A court of law may order involuntary psychiatric treatment, known as “Civil Commitment” for a “mentally ill” person. Although the large majority of the “mentally ill” persons are not subjected to involuntary treatment, all “mental Illness” diagnoses suggest possible Civil Commitment, that is, deprivation of personhood.
The fact is that psychiatry is not able to predict criminal behavior on a given person. No legally responsible psychiatrist would publicly state to what percentage of probability a person would act criminally because there is no publication of any scientifically conducted study that objectively demonstrates such a prediction.
Human opinions can be wrong, or right, with respect to a prevailing social code of ethics. A quick look at the history of humans’ opinions shows that even very “important” opinions, come and go. Examples: The learned ones used to sure the Earth was flat. Now the learned ones differ as to whether humans were created or evolved. These are human opinions; they may be errors. But they are not forms of “insanity” or “mental illnesses.” Incidentally, the utterance “sick opinion/belief” is only a pejorative metaphor, an unfortunate metaphor because it is often used literally.
Unfortunately (or fortunately) we humans were born without a God-given “user’s- book.” If we were we might be angels of God like Adam and Eve were before they CHOSE to eat the apple.
Ever since, we are born with the ability to choose. We are born to be on our own stewardship.
One may or may not choose to use the Biblical story, but the fact is that each one of us is ultimately responsible for the management of our lives. We have to manage our lives by the use of science or inspiration and hope for the best. No guarantee of success.
Be aware of false “saviors” such as psychiatry that offer you the “the brain-made-you-do-it” way out as a means of angelic tranquility. If you go for it you become a robot; a Mental Patient Green Card carrier, with entitlements but deprived of personal moral agency.
Personal Moral Agency
Personal moral agency means that one is born with the ability to know, choose and act in accordance to what one thinks is right. Just in case: What you think is right may not be what others think is right.
Psychiatry did not get a “users’ book” from God either. Psychiatrists’ opinions on persons’ life management can be wrong, very wrong! Psychiatrist Egas Moniz won the 1949 Nobel Prize on the “benefits” of lobotomy on “psychotic patients.”
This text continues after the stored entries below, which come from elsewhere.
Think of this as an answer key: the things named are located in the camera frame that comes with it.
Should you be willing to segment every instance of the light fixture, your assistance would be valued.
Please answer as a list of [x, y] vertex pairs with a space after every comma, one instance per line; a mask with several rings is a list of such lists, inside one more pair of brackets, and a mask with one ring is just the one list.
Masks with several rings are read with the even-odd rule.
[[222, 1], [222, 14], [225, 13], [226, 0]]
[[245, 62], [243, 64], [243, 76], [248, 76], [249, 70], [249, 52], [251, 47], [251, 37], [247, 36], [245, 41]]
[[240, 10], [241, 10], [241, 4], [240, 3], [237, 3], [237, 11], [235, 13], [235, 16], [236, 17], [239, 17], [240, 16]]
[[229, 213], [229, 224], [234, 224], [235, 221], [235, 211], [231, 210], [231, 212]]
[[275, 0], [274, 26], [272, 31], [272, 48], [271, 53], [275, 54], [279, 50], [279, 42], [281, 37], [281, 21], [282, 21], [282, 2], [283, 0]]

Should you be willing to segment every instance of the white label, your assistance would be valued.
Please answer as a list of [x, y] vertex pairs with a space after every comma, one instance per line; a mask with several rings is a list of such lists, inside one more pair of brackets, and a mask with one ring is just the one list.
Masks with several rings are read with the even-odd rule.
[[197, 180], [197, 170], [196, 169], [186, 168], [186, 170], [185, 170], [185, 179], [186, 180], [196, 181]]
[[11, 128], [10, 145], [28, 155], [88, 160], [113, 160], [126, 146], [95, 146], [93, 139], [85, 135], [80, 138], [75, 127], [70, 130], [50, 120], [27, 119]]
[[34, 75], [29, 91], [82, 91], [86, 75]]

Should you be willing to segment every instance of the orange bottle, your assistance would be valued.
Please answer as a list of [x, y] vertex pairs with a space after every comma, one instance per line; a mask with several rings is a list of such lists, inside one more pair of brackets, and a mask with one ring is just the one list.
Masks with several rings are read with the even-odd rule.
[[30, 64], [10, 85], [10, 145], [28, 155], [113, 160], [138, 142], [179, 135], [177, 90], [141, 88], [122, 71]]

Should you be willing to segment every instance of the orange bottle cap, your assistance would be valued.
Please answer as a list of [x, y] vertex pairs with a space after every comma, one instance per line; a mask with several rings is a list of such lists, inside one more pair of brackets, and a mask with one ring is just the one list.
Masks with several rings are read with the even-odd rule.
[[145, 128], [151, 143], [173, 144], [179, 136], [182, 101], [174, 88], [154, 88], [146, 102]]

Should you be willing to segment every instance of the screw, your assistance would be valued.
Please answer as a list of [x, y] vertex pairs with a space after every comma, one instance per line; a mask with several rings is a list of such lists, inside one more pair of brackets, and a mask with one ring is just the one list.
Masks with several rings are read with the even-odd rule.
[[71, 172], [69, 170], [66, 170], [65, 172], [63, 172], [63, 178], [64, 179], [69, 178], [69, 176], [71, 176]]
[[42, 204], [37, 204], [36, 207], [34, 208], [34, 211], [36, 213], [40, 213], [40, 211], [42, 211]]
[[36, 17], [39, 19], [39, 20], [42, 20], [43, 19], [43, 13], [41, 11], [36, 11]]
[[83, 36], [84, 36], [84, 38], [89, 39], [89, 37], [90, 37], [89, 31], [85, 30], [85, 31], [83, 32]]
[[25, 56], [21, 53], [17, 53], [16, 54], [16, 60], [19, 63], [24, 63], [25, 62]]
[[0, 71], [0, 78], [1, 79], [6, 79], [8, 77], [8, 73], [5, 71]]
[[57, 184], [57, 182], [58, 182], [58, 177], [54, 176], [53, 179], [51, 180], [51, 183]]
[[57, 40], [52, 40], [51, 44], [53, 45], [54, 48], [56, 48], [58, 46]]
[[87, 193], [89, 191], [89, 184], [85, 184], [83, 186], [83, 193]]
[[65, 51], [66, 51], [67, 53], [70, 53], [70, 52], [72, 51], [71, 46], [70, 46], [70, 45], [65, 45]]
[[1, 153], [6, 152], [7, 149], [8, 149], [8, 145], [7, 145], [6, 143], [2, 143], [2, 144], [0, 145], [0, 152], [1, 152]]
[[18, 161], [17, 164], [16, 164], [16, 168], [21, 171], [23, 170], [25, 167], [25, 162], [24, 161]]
How to manage your life? Simple: Each of us gets information, input, from the world around us and from our own bodies. It’s up to each of us to look, examine, re-examine the information, look for more information and consult with others as needed. Then we reason. Then we act, execute. The more we work on the information, particularly information-that-I-do-not-want-to-know, and do the reasoning, the greater the chance that we would be pleased with our acts or execution at a later date. Of course there is no guarantee that we would be pleased with our acts at a later day. We humans are not perfect, period.
The more one practices on information gathering and reasoning, the greater the chances to be content with our acts at a future date. Unfortunately, just too often people choose to delegate to others the information gathering and reasoning. In so doing, they dull their minds; this is the ability-to-mind. Minding is an inborn ability. However, the quality of minding depends on how much we practice it.
The tragedy of psychiatry will eventually end in the same way other tragedies ended: the death of the hero. In this case, the “mental illness” heroic attempt to “solve” humans’ moral problems.
Good, serious psychiatry is badly needed. But even more needed is for us to get in touch with, to honor and respect our precious minds and humanness.